I need some help at the following exercise...
Let \(\displaystyle B\) be a typical brownian motion with \(\displaystyle μ>0\) and \(\displaystyle x\) ε \(\displaystyle R\). \(\displaystyle X_{t}:=x+B_{t}+μt\), for each \(\displaystyle t>=0\), a brownian motion with velocity \(\displaystyle μ\) that starts at \(\displaystyle x\). For \(\displaystyle r\) ε \(\displaystyle R\), \(\displaystyle T_{r}\):=inf{\(\displaystyle s>=0:X_{s}=r\)} and \(\displaystyle φ(r):=exp(-2μr)\). Show that \(\displaystyle M_{t}:=φ(X_{t})\) for t>=0 is martingale.

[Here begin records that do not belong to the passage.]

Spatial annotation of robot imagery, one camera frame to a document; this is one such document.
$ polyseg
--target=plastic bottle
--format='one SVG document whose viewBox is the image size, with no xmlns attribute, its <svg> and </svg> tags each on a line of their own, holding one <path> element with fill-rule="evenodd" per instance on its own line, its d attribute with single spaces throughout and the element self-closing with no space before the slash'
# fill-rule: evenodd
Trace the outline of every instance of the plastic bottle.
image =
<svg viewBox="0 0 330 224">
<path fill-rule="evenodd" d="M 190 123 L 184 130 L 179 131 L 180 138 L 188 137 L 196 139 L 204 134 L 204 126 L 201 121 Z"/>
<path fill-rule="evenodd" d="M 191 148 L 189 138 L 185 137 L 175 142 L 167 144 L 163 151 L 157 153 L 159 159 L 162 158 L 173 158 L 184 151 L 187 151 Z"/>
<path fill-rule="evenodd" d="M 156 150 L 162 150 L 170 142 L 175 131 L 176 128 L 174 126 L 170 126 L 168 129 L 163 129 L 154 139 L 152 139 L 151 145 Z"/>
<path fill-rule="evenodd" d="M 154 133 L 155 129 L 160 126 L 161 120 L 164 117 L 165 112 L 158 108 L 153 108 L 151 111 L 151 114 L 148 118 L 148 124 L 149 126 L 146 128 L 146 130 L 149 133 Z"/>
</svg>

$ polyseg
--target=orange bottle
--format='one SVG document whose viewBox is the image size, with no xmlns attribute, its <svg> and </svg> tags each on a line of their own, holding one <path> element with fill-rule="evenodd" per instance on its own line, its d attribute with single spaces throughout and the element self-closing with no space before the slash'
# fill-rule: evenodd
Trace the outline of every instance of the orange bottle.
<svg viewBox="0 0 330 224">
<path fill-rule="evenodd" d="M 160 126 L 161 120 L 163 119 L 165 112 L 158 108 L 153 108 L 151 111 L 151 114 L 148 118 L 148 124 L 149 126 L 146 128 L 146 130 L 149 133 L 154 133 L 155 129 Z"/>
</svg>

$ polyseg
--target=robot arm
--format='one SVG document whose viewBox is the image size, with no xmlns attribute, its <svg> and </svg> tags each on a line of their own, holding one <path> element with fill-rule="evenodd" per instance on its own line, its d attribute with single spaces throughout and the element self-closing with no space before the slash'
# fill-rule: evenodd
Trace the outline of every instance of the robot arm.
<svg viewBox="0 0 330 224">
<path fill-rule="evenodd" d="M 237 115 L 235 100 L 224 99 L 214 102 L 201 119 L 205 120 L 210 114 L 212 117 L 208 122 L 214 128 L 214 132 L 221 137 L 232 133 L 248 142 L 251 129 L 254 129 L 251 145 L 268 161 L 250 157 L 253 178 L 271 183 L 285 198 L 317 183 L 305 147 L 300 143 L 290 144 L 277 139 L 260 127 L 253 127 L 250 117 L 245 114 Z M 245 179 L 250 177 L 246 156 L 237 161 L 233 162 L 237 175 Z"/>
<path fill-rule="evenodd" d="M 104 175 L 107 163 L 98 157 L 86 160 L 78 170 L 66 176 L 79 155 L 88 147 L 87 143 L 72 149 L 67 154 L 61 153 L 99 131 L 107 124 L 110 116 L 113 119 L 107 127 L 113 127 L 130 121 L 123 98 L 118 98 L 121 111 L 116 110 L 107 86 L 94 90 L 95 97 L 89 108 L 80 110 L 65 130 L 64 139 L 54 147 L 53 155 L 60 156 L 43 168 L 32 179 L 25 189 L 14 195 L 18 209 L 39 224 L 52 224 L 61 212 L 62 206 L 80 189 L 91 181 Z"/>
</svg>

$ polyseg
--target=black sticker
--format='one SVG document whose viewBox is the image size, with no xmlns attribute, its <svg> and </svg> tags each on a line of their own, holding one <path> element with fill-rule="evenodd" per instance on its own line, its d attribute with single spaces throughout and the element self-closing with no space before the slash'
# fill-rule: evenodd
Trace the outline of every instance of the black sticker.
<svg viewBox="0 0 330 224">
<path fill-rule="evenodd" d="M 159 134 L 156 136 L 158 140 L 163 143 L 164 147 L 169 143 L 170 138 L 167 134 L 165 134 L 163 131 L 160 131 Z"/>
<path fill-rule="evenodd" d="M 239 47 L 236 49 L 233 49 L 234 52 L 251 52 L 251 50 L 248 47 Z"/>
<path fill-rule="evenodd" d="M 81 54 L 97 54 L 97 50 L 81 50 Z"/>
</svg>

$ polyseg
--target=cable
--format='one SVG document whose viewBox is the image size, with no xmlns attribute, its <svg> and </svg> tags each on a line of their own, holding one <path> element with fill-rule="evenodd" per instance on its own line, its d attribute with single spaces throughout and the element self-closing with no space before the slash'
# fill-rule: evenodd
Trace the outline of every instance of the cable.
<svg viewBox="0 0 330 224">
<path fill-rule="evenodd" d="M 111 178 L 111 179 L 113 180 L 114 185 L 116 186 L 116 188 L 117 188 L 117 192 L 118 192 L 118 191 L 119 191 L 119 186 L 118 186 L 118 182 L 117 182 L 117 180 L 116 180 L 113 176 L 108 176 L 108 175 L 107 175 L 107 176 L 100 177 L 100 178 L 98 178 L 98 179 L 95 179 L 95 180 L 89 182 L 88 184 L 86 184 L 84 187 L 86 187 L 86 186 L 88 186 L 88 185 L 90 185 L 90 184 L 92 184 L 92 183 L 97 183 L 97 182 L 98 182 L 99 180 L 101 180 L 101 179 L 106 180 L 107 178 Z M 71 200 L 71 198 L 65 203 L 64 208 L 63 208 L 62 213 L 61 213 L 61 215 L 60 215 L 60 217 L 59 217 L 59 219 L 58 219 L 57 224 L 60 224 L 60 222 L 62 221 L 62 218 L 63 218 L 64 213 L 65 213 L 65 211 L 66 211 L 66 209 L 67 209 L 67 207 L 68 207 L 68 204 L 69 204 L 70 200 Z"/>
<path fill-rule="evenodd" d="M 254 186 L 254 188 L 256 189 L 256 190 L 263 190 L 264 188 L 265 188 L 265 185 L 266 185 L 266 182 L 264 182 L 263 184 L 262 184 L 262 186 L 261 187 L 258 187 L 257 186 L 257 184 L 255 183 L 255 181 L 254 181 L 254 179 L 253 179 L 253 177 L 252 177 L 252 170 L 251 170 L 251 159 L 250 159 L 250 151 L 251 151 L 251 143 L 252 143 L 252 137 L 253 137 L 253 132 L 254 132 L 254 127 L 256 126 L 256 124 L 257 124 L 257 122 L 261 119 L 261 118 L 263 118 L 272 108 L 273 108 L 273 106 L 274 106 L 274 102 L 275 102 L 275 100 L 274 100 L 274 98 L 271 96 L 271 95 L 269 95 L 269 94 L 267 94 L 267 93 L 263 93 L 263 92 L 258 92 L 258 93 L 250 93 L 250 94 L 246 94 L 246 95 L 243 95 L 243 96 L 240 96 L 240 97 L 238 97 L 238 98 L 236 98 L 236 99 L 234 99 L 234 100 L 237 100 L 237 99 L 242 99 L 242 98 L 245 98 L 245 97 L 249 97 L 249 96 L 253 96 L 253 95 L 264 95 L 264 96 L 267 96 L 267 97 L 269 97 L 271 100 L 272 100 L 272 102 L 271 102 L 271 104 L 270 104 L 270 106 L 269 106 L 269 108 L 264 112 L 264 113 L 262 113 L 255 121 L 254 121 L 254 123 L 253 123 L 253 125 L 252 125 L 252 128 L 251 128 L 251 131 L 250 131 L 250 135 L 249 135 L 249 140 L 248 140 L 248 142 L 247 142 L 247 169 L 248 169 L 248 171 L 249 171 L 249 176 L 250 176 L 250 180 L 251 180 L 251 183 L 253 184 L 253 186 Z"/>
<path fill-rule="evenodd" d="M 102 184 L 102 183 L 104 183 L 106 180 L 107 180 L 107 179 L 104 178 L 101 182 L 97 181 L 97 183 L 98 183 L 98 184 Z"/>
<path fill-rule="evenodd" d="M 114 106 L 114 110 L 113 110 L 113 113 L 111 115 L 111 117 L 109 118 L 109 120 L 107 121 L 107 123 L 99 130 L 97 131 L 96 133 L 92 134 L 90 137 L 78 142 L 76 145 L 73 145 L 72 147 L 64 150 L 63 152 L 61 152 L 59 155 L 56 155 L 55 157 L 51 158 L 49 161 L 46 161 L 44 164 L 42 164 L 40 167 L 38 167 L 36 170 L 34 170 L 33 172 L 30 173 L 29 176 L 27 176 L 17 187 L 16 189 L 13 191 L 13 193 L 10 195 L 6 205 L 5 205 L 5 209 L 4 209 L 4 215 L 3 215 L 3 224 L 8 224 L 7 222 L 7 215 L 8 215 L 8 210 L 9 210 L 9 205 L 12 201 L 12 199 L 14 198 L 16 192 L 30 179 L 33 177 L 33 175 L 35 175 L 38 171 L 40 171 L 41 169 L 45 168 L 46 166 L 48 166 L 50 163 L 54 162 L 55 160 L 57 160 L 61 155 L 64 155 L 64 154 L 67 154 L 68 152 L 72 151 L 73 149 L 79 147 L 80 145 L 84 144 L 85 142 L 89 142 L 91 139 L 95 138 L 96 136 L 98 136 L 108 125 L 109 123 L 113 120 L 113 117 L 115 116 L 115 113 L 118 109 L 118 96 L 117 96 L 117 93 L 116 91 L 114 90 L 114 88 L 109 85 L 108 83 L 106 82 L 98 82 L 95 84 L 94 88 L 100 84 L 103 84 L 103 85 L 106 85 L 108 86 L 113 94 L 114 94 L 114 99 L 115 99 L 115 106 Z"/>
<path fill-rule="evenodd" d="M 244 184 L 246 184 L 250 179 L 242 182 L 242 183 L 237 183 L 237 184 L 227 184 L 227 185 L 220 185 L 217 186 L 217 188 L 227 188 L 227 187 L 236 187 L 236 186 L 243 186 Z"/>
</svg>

Could you tell me the purpose of \(\displaystyle T_{r}\)??
 
Last edited:

girdav

Member
Feb 1, 2012
96
Hi!

The definition of $T_r$ will be probably used latter, but it seems it's not needed to solve the first question. Did you manage to do it?
 

mathmari

Well-known member
MHB Site Helper
Apr 14, 2013
4,047
To show that Mt is martingale, I have to show that:
1. Mt is adapted to the filtration {Ft}t>=0
2. For every t>=0, E(|Mt|)<oo
3. E(Mt|Fs)=Ms, for every 0<=s<=t
Right???

For the property 2. what I've done until now is:

E(|e-2μ(x+Bt+μt|)=E(|e-2μ(x+Bt+Bs-Bs+μt)|)=E(|e-2μ(x+Bs)e-2μ(Bt-Bs)e-2\(\displaystyle μ^2\)t|)=e-2μ(x+Bs)E(|e-2μ(Bt-Bs)|)E(|e-2\(\displaystyle μ^2\)t|).

Since B is a typical brownian motion, is the mean value E(|e-2μ(Bt-Bs)|) equal to e0=1???
 

girdav

Member
Feb 1, 2012
96
I don't understand why you put $e^{-2\mu(x+B_s)}$ outside the expectation.

To see that $E(|M_t|)$ is finite for each $t$, it's enough to show that $E(e^{-2\mu B_t})$ is finite. Note that $B_t$ is normally distributed, hence the term $e^{-2\mu x}$ in the computation of the expectation should not be problematic.
 

mathmari

Well-known member
MHB Site Helper
Apr 14, 2013
4,047
I put \(\displaystyle e^{-2μ(x+B_s)}\) outside the expectation, because I thought that since it has no t, it's like a constant...
And how can I show the property 3??? :confused:
 

girdav

Member
Feb 1, 2012
96
I put \(\displaystyle e^{-2μ(x+B_s)}\) outside the expectation, because I thought that since it has no t, it's like a constant...
:confused:
The problem is that what you get is a random variable, whereas an expectation should be a (deterministic number).

And how can I show the property 3???
You can use the idea you used for point 2 (it was not needed there, but it is now). Indeed, one can write $M_t=\exp(-2\mu(x+B_t+\mu t))=e^{-2\mu(x+\mu t) }\exp(-2\mu(B_t-B_s))\exp(-2\mu B_s)$. Computing the conditional expectation of this term goes like that: $\exp(-2\mu(B_t-B_s))$ is independent of $\mathcal F_s$ and $\exp(-2\mu B_s)$ is $\mathcal F_s$-measurable.
 

mathmari

Well-known member
MHB Site Helper
Apr 14, 2013
4,047
Ok.... Thank you very much!!!!!! ;)